(What to produce):
Using the data that follows, return exactly the lines from the one that contains "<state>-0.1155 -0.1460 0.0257" through the one that contains "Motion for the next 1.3", ends included.

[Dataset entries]
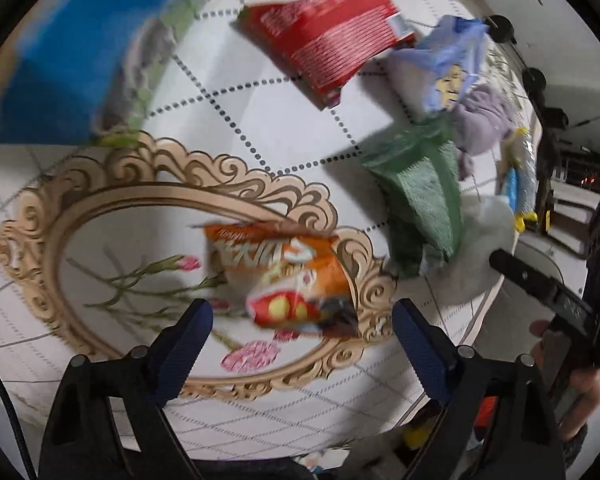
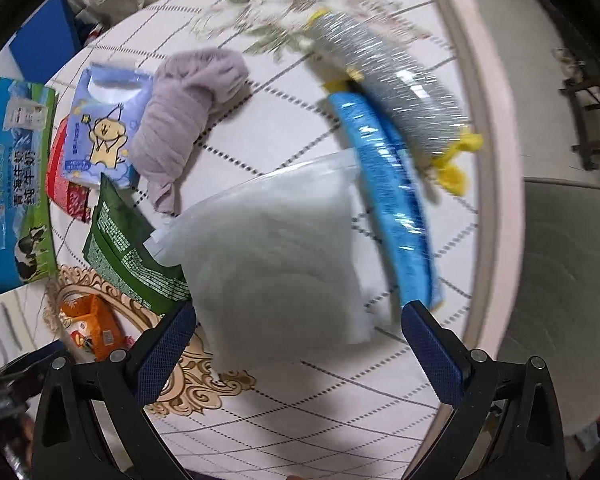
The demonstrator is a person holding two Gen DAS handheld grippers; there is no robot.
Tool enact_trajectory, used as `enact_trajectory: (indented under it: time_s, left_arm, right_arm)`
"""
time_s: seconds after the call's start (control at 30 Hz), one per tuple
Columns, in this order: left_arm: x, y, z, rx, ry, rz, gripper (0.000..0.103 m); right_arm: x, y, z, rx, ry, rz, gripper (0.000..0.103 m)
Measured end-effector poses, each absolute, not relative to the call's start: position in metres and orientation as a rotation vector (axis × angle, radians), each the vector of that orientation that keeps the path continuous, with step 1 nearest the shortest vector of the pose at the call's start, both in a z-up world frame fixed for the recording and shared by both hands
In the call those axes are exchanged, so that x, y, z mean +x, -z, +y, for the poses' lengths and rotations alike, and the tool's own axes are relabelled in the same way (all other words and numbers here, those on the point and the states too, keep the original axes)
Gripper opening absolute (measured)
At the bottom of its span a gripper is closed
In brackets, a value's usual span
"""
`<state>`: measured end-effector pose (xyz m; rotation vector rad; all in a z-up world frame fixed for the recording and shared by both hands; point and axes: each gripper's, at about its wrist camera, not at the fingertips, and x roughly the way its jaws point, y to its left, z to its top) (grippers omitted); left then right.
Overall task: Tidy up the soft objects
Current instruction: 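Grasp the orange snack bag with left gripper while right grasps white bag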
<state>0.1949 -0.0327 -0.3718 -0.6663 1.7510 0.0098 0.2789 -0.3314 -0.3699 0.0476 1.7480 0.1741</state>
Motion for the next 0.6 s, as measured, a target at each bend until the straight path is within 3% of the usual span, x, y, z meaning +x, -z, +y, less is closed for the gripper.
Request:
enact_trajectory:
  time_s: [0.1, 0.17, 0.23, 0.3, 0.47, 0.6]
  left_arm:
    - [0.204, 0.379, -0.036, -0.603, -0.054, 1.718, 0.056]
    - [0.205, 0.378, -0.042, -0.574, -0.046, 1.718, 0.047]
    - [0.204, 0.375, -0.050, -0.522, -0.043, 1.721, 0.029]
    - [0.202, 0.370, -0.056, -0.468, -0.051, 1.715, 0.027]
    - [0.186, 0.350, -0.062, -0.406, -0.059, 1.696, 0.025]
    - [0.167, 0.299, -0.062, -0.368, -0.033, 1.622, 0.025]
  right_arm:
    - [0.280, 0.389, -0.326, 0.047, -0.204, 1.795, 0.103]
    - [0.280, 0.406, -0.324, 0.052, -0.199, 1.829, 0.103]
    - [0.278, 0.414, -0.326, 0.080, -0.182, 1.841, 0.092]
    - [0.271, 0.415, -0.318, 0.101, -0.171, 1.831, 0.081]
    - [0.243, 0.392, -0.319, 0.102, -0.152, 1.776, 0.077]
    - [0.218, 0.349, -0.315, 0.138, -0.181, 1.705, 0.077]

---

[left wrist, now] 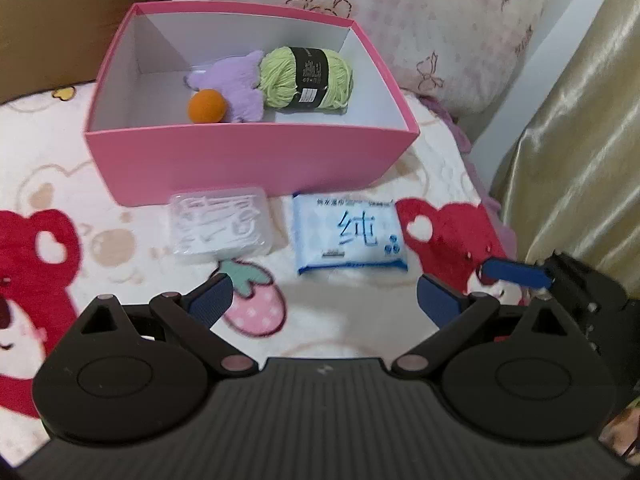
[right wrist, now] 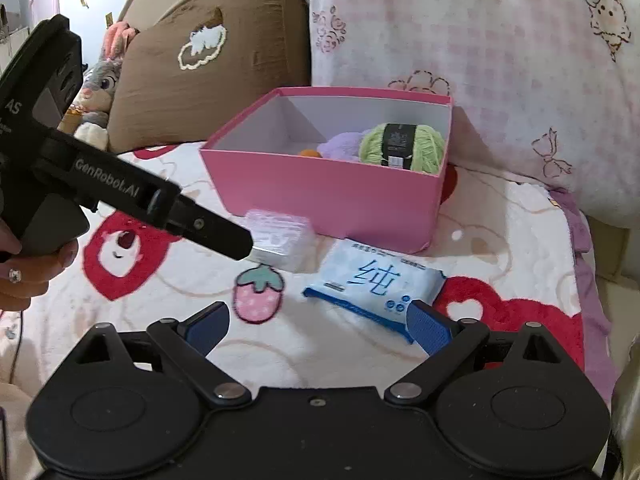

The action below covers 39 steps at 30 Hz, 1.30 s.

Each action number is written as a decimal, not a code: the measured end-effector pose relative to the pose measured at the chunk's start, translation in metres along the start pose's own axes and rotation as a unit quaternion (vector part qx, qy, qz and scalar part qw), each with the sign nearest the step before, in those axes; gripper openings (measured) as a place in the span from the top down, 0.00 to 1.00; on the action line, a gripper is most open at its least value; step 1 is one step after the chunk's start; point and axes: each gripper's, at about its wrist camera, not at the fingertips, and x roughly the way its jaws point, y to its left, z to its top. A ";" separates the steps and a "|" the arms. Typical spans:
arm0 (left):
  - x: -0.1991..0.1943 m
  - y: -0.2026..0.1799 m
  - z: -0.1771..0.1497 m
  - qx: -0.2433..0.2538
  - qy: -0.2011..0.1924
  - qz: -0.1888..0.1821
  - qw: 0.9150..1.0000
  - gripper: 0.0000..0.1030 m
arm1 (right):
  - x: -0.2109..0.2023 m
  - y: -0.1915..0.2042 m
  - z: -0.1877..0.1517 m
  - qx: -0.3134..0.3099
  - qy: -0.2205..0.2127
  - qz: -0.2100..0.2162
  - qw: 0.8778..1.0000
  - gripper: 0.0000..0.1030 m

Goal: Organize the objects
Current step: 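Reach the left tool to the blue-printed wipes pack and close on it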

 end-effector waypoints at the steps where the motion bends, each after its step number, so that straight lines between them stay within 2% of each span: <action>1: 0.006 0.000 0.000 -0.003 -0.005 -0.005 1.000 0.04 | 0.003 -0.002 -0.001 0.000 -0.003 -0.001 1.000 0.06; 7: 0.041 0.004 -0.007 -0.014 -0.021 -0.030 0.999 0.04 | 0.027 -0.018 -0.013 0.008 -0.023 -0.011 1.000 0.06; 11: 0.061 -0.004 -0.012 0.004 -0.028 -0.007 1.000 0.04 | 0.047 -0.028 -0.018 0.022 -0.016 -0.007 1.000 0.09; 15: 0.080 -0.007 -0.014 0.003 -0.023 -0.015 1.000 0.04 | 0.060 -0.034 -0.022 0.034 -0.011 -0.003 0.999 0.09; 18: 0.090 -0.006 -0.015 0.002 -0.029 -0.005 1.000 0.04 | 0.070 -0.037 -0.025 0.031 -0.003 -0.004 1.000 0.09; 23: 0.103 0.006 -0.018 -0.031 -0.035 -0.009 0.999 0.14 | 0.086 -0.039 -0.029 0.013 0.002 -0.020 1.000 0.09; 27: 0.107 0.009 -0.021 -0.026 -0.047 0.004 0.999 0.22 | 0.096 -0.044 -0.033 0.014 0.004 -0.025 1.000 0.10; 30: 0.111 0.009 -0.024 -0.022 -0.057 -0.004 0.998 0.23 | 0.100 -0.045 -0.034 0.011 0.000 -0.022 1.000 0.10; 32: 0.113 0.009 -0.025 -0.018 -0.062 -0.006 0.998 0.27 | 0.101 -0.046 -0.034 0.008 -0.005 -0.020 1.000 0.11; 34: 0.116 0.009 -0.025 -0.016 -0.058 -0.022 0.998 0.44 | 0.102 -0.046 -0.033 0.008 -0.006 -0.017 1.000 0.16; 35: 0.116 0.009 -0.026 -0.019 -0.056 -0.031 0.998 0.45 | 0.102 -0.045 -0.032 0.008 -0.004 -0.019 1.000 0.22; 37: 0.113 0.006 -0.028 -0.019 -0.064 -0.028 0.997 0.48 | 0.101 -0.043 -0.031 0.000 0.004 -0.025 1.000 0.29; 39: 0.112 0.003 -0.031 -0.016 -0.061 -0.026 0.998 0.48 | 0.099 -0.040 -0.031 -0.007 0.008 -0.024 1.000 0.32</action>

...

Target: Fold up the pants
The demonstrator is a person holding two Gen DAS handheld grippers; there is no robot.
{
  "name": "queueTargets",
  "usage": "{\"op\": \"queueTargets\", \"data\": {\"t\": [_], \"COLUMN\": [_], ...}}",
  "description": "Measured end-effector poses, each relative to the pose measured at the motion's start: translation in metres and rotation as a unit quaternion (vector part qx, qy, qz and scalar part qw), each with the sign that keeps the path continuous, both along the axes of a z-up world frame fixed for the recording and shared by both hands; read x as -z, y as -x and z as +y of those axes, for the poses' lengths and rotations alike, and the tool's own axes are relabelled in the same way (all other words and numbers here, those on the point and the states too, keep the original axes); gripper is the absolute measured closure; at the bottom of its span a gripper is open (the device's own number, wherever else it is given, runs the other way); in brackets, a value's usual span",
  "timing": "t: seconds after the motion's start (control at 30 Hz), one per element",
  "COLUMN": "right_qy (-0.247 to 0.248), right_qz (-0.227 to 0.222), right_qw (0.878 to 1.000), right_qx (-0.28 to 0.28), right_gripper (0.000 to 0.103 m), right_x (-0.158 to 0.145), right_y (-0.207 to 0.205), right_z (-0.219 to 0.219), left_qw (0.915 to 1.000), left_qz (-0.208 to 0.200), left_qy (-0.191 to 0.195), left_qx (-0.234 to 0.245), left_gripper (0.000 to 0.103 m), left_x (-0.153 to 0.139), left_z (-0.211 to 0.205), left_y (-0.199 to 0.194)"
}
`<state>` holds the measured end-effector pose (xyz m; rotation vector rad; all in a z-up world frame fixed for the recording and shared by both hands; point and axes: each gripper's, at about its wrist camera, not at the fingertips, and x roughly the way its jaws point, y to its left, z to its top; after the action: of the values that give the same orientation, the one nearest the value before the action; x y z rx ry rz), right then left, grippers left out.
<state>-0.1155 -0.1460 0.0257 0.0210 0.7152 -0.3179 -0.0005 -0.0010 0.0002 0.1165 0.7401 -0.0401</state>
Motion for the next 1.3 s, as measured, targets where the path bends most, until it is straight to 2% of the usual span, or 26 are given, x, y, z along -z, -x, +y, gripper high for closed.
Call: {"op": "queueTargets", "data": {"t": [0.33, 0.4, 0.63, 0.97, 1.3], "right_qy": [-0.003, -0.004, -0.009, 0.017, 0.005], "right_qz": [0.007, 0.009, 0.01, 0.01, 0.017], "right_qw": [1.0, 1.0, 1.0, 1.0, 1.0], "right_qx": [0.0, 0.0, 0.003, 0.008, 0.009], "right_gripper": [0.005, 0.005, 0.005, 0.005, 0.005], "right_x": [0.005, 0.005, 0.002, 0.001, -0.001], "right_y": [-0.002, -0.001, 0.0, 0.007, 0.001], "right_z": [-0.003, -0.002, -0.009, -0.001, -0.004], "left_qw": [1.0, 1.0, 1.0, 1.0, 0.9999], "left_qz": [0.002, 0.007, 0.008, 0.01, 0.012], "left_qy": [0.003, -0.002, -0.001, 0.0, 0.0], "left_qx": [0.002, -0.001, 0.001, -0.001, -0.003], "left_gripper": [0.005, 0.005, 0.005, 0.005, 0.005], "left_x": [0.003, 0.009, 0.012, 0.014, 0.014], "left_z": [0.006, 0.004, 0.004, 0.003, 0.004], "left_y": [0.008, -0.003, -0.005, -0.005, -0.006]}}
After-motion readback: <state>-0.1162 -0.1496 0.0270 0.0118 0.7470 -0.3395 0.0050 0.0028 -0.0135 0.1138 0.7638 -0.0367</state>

(Exercise output):
<state>-0.1155 -0.1460 0.0257 0.0210 0.7152 -0.3179 -0.0005 -0.0010 0.0002 0.1165 0.7401 -0.0401</state>
Motion for the next 1.3 s, as measured, targets where the path bends most, until it is straight to 2% of the usual span, or 26 are given, x, y, z along -z, -x, +y, gripper high for closed.

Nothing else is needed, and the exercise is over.